— Exercise —
Print the records below exactly; all of them are needed.

— Exercise inputs —
╔══
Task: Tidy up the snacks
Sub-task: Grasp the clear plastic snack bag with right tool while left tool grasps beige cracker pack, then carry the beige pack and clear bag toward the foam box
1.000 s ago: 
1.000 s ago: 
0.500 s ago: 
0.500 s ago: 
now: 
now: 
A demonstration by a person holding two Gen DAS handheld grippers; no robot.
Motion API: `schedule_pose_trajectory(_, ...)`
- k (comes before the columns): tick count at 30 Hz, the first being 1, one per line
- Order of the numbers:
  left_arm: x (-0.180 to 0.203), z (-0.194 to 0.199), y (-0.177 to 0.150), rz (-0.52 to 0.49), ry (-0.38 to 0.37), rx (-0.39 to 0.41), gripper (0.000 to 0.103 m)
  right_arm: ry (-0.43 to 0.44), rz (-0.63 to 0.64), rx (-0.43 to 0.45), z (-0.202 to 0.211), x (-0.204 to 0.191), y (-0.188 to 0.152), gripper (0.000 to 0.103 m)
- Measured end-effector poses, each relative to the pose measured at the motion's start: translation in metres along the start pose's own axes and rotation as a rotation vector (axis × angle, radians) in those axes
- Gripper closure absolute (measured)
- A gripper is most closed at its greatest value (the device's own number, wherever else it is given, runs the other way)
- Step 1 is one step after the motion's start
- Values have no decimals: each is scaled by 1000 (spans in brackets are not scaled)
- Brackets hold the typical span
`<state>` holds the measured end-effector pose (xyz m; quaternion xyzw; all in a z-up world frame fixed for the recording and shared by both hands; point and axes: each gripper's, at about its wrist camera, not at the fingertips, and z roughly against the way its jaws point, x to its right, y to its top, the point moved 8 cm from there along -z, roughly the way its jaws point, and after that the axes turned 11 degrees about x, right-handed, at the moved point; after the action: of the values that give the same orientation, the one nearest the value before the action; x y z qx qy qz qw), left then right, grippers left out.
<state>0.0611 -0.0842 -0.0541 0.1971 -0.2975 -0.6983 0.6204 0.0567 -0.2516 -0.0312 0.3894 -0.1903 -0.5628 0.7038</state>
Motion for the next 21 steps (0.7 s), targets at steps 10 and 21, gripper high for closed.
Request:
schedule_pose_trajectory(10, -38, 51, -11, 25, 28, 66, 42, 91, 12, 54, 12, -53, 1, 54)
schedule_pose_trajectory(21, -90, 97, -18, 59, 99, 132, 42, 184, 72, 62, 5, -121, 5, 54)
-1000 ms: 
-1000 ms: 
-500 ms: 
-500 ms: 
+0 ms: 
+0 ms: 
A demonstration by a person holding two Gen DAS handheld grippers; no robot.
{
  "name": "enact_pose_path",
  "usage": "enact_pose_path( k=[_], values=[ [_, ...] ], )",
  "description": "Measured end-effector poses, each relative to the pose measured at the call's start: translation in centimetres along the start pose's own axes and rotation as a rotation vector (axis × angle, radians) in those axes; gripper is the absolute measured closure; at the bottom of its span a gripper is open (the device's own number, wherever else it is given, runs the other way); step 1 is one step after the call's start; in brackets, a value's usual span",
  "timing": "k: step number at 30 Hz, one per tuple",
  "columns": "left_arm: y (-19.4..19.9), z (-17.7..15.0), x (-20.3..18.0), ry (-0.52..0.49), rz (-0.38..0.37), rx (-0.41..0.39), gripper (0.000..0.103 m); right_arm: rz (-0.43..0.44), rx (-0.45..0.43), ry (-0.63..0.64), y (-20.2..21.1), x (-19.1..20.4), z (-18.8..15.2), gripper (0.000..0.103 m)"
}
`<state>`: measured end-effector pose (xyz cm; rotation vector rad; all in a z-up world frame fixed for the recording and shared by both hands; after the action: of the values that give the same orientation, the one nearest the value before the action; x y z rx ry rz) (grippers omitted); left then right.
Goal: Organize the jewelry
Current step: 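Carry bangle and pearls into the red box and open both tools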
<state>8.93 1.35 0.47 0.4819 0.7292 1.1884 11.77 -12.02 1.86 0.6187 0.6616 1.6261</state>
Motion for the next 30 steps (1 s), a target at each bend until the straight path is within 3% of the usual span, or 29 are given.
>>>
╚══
— Reply to the task —
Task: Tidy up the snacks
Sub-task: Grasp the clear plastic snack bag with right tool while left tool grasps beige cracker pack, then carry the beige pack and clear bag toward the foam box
1.000 s ago: 
1.000 s ago: 
0.500 s ago: 
0.500 s ago: 
now: 
now: 
A demonstration by a person holding two Gen DAS handheld grippers; no robot.
Motion API: `schedule_pose_trajectory(_, ...)`
- k (comes before the columns): tick count at 30 Hz, the first being 1, one per line
- Order of the numbers:
  left_arm: x (-0.180 to 0.203), z (-0.194 to 0.199), y (-0.177 to 0.150), rz (-0.52 to 0.49), ry (-0.38 to 0.37), rx (-0.39 to 0.41), gripper (0.000 to 0.103 m)
  right_arm: ry (-0.43 to 0.44), rz (-0.63 to 0.64), rx (-0.43 to 0.45), z (-0.202 to 0.211), x (-0.204 to 0.191), y (-0.188 to 0.152), gripper (0.000 to 0.103 m)
- Measured end-effector poses, each relative to the pose measured at the motion's start: translation in metres along the start pose's own axes and rotation as a rotation vector (axis × angle, radians) in those axes
- Gripper closure absolute (measured)
- A gripper is most closed at its greatest value (the device's own number, wherever else it is given, runs the other way)
- Step 1 is one step after the motion's start
- Values have no decimals: each is scaled by 1000 (spans in brackets are not scaled)
- Brackets hold the typical span
`<state>` holds the measured end-effector pose (xyz m; quaternion xyzw; all in a z-up world frame fixed for the recording and shared by both hands; point and axes: each gripper's, at about its wrist camera, not at the fingertips, and z roughly against the way its jaws point, x to its right, y to its top, the point moved 8 cm from there along -z, roughly the way its jaws point, and after that the axes turned 11 degrees about x, right-handed, at the moved point; after the action: of the values that give the same orientation, the one nearest the value before the action; x y z qx qy qz qw), left then right, grippers left out.
<state>0.0611 -0.0842 -0.0541 0.1971 -0.2975 -0.6983 0.6204 0.0567 -0.2516 -0.0312 0.3894 -0.1903 -0.5628 0.7038</state>
Motion for the next 21 steps (0.7 s), targets at steps 10 and 21, gripper high for closed.
Request:
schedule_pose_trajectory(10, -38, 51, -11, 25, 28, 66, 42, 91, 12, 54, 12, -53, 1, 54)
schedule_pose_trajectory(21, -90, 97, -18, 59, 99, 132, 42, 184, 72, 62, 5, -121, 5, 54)
-1000 ms: 
-1000 ms: 
-500 ms: 
-500 ms: 
+0 ms: 
+0 ms: 
A demonstration by a person holding two Gen DAS handheld grippers; no robot.
{
  "name": "enact_pose_path",
  "usage": "enact_pose_path( k=[_], values=[ [_, ...] ], )",
  "description": "Measured end-effector poses, each relative to the pose measured at the call's start: translation in centimetres along the start pose's own axes and rotation as a rotation vector (axis × angle, radians) in those axes; gripper is the absolute measured closure; at the bottom of its span a gripper is open (the device's own number, wherever else it is given, runs the other way); step 1 is one step after the call's start; in brackets, a value's usual span",
  "timing": "k: step number at 30 Hz, one per tuple",
  "columns": "left_arm: y (-19.4..19.9), z (-17.7..15.0), x (-20.3..18.0), ry (-0.52..0.49), rz (-0.38..0.37), rx (-0.41..0.39), gripper (0.000..0.103 m); right_arm: rz (-0.43..0.44), rx (-0.45..0.43), ry (-0.63..0.64), y (-20.2..21.1), x (-19.1..20.4), z (-18.8..15.2), gripper (0.000..0.103 m)"
}
`<state>`: measured end-effector pose (xyz cm; rotation vector rad; all in a z-up world frame fixed for the recording and shared by both hands; after the action: of the values that give the same orientation, the one nearest the value before the action; x y z rx ry rz) (grippers omitted); left then right.
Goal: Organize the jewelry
Current step: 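Carry bangle and pearls into the red box and open both tools
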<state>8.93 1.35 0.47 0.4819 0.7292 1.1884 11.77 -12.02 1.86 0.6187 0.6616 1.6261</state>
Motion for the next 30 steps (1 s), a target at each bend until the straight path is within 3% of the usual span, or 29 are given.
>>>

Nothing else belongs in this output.